TASK ITEM ->
The lines from the start of the listing through the line containing "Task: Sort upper" should be printed exactly, and no other lines should be printed.

DATASET CONTENT ->
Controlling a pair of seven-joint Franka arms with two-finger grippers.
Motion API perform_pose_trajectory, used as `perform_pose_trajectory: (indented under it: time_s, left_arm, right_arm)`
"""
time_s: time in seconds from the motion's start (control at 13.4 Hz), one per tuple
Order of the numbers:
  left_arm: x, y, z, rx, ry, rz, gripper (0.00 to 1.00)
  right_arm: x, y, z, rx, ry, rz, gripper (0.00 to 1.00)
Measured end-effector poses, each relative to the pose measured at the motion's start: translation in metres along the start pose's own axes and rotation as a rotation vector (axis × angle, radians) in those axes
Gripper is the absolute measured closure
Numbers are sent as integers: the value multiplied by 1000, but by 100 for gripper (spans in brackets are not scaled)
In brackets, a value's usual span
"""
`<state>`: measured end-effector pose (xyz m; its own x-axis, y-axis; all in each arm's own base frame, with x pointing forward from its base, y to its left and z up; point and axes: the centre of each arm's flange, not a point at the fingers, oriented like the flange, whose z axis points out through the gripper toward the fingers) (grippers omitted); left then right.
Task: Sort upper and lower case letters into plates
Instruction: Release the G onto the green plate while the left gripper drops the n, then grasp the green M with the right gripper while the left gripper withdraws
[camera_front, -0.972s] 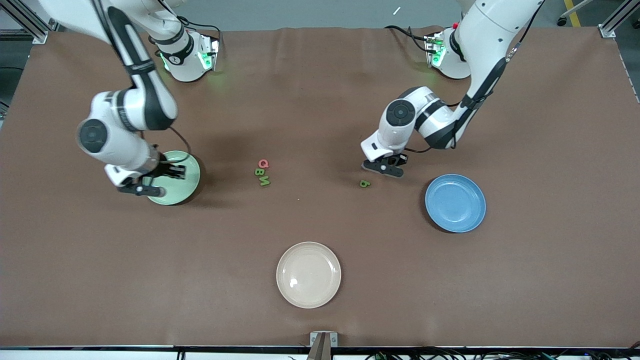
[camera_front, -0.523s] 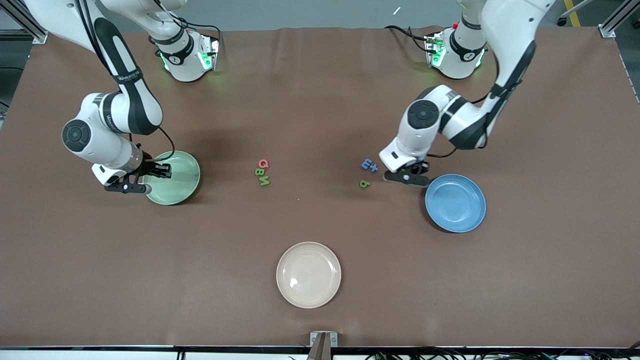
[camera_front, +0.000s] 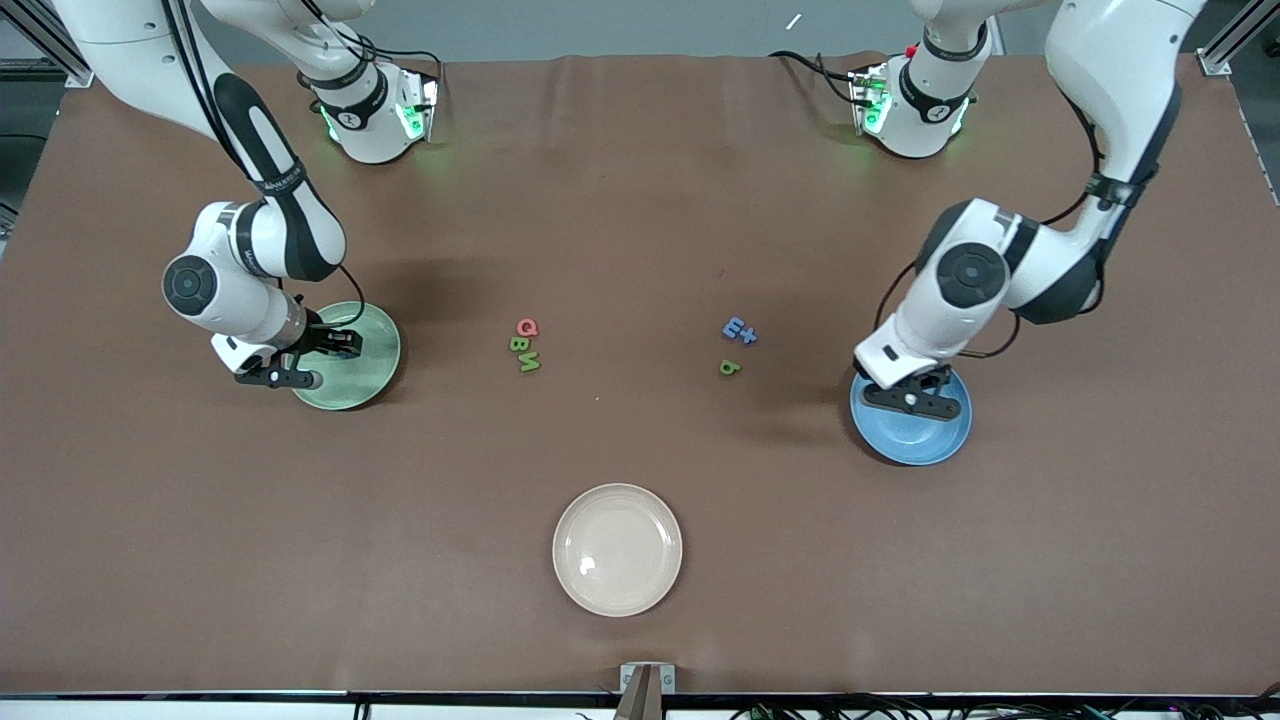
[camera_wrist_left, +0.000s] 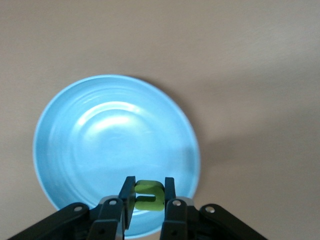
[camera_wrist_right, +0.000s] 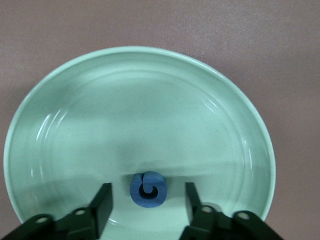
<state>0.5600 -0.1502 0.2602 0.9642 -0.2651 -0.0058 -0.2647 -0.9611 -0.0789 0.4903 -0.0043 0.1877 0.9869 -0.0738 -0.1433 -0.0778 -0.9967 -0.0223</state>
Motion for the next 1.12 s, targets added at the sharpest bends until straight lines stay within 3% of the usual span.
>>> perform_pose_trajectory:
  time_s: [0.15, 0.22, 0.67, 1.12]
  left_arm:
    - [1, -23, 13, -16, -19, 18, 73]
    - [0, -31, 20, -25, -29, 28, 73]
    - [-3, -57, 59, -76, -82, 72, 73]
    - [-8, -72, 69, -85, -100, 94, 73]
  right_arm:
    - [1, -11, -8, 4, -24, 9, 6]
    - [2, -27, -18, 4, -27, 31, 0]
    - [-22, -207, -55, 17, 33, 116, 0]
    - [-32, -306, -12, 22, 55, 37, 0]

TASK RESULT ->
Controlling a pair of seven-joint Franka arms with two-finger grippers.
Motion API perform_pose_trajectory, used as `perform_pose_trajectory: (indented under it: time_s, left_arm, right_arm)`
"""
time_s: time in seconds from the motion's start (control at 13.4 Hz), one per tuple
Order of the numbers:
  left_arm: x, y, z, rx, ry, rz, gripper (0.00 to 1.00)
  right_arm: x, y, z, rx, ry, rz, gripper (0.00 to 1.00)
Measured end-effector poses, each relative to the pose measured at the motion's start: translation in metres along the start pose's own axes and rotation as a rotation vector (axis × angle, radians) in those axes
Gripper is the absolute measured closure
Numbers are sent as integers: the value multiplied by 1000, but by 100 for gripper (spans in brackets are not scaled)
In brackets, a value's usual span
"""
`<state>`: measured end-effector pose (xyz m; its own x-axis, y-axis; all in each arm's own base frame, with x pointing forward from its base, y to its left and z up; point and axes: the centre of each arm's flange, not a point at the fingers, oriented like the flange, whose z axis points out through the gripper toward the fingers) (grippers omitted); left then right.
Task: Sort upper and lower case letters into plates

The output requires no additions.